Schematics for an M8330 board?
Paul Popelka
Hi,
I just bought a pdp 8/m and I'm trying to get it working.
When I got it home I discovered that someone had put the
M8330 timing generator module in backwards and, it looks
like they then powered it up. This fried one 7401 chip.
I'm going to replace it, but I assume other chips will
be bad too.
So, to find the rest of the bad chips I probably will need
a schematic for this board, and maybe others. Does anyone
out there know where I can get a copy of the schematic (for
the M8330 or better yet the whole machine)?
Has anyone had any experience with what putting a board in
backwards can do to the rest of the machine?
Thanks,
Paul
pa...@sde.uts.amdahl.com
Charles Lasner
>
>Hi,
>
>I just bought a pdp 8/m and I'm trying to get it working.
>When I got it home I discovered that someone had put the
>M8330 timing generator module in backwards and, it looks
>like they then powered it up. This fried one 7401 chip.

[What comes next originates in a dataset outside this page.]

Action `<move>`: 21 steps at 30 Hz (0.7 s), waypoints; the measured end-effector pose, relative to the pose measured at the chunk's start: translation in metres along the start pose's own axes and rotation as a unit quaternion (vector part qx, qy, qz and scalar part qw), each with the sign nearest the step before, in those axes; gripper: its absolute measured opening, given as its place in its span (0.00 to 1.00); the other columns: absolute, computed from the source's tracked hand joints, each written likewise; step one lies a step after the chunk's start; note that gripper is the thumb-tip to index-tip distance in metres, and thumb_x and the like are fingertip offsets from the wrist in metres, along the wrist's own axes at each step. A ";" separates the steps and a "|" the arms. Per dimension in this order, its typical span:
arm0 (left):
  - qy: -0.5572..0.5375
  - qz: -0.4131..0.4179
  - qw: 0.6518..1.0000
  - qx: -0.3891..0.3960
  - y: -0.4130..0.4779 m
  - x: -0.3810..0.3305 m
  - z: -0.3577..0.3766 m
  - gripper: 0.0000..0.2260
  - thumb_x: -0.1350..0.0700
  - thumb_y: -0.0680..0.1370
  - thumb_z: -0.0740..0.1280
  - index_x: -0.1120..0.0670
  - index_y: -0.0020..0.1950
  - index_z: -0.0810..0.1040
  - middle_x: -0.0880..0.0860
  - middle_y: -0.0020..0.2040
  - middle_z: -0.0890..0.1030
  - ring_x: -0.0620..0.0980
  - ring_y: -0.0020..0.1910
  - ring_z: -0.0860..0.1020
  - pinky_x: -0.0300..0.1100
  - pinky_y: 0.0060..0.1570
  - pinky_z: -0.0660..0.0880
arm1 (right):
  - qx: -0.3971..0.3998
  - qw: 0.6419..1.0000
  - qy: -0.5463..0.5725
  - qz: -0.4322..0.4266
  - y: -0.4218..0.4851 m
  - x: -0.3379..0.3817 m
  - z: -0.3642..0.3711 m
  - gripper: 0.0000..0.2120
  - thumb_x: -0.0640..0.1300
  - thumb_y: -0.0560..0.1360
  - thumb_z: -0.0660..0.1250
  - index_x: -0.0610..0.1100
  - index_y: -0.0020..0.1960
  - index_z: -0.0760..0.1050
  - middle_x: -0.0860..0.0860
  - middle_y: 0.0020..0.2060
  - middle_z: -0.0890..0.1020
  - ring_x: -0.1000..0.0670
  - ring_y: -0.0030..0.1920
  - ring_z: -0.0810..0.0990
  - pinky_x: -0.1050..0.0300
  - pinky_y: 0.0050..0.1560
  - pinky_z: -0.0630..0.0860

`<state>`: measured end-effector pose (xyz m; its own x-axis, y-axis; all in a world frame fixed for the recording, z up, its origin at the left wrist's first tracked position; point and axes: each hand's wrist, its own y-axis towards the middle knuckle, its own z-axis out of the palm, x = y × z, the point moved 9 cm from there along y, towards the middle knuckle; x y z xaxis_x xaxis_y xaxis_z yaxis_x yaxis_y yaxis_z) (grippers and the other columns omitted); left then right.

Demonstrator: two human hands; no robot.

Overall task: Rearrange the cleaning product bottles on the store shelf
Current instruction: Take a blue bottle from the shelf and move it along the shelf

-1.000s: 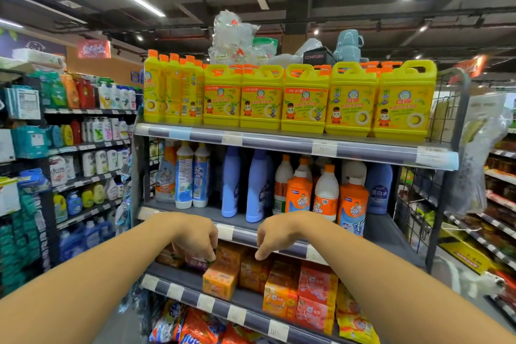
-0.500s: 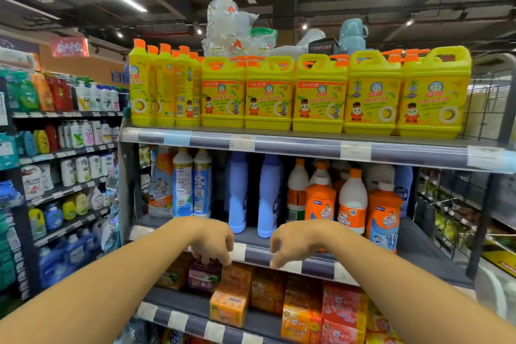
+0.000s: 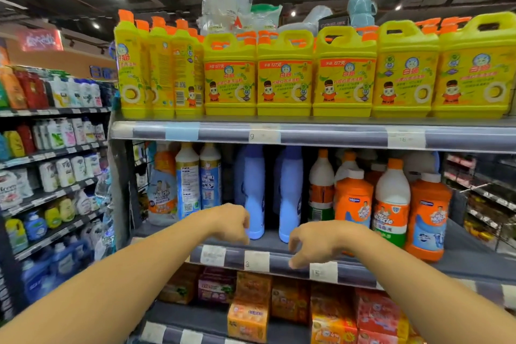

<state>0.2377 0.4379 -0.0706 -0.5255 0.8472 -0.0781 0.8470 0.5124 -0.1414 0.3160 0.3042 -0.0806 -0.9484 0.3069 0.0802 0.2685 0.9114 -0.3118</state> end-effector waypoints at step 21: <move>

>I'm going to replace it, but I assume other chips will
>be bad too.
>
>So, to find the rest of the bad chips I probably will need
>a schematic for this board, and maybe others. Does anyone
>out there know where I can get a copy of the schematic (for
>the M8330 or better yet the whole machine)?
the card.
I have a general question about ECO's to the CPU cards to address to the
those more familiar with newer logic families:
One of the major upgrades to the CPU cards involves a wholesale upgrade of
chips generally from 74H to pin-compatible 74S, and minimally changing some
of the bypass caps to larger values. Apparently this tightens up some
buss timing critical to operation in long busses, etc.
My understanding of Schottky logic is that S series chips are rather gross,
in that they generate lots of switching current that can induce unwanted
signals in lead runs, that can cause unreliable results, etc. So, is the
etch of the affected boards "worthy" of this upgrade, or is doing so sort-of
trading in one form of unreliability for another? I have seen boards with
elaborate grounding techniques when S chips were used, and these caps are
really rather "dinky" compared to that, and even have leads longer than
necessary, as compared to the usual glass caps that resemble diodes (with
smaller capacitance values; I think .01 as compared to .25.)
An additional question:
Is perhaps a newer logic family a better alternative? Can someone
post all of the compatible variants so we can get a feel for what is
suitable/not suitable? I am aware of:
Plain 74xx
74L
74H
74S
74LS
74ALS
74C
74HCT
74F
Someone suggested that 74F would be the best improvement, and would be better
than 74S for the upgrade of these cards. Any opinions, please?
Incidentally, for certain 74H chips, there is apparently no substitute!
In the specific case of 7401 and 7400, the 74H01 and 74H00 are *NOT* pin-
compatible! Do the newer logic families tend to follow the regular 74xx
chips or the 74H chips relative to these discrepancies?
Related topics:
SP chips were widely used in these cards as bus drivers/receivers. The SP-380
is an inverting bus receiver, which was "upgraded" to the 8640 by Signetics,
and is a common Q-bus receiver chip. However, at least the following chips
are "orphaned" and need sources of replacement:
SP-314 is an 8-input AND gate (NAND?) to decode the bus for device selector
applications. All inputs are conditioned as in 8640
SP-384 is pin-compatible with SP-380, but it is *non*-inverting. (One does
an OR function of two inputs, so the other does an AND (NAND?) of them.)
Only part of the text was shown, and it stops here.